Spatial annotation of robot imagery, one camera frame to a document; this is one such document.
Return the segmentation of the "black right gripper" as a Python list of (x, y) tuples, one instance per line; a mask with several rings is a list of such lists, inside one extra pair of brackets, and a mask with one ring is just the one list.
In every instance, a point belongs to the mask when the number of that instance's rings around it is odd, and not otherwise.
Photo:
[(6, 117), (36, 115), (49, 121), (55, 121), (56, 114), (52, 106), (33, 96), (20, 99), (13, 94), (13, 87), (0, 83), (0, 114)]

--

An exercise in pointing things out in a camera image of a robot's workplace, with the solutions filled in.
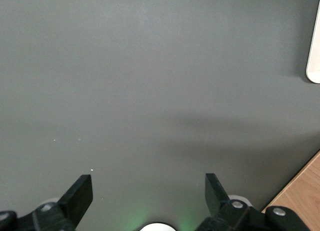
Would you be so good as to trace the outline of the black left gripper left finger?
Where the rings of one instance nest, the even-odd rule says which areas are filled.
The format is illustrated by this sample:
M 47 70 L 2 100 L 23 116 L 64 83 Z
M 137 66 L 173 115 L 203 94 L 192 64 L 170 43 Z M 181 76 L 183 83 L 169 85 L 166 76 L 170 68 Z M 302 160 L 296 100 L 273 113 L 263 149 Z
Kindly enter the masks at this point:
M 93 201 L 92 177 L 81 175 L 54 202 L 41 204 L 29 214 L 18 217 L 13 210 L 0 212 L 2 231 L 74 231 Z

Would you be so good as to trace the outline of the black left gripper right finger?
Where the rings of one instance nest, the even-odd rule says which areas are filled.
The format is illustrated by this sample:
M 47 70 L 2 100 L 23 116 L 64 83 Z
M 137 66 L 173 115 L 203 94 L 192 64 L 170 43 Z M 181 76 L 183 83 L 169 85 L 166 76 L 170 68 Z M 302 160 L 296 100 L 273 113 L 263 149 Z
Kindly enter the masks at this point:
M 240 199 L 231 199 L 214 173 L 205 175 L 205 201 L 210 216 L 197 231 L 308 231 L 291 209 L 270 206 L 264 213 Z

**Instructions to follow:** Identify all lines in the records above with the word "right".

**Output:**
Return the segmentation of the "black right gripper" as a Python list of (x, y) tuples, one instance per line; a mask with several rings is a list of such lists, inside one extra pair of brackets, and a mask with one ring is just the one list.
Would you be so good as to trace the outline of the black left gripper right finger?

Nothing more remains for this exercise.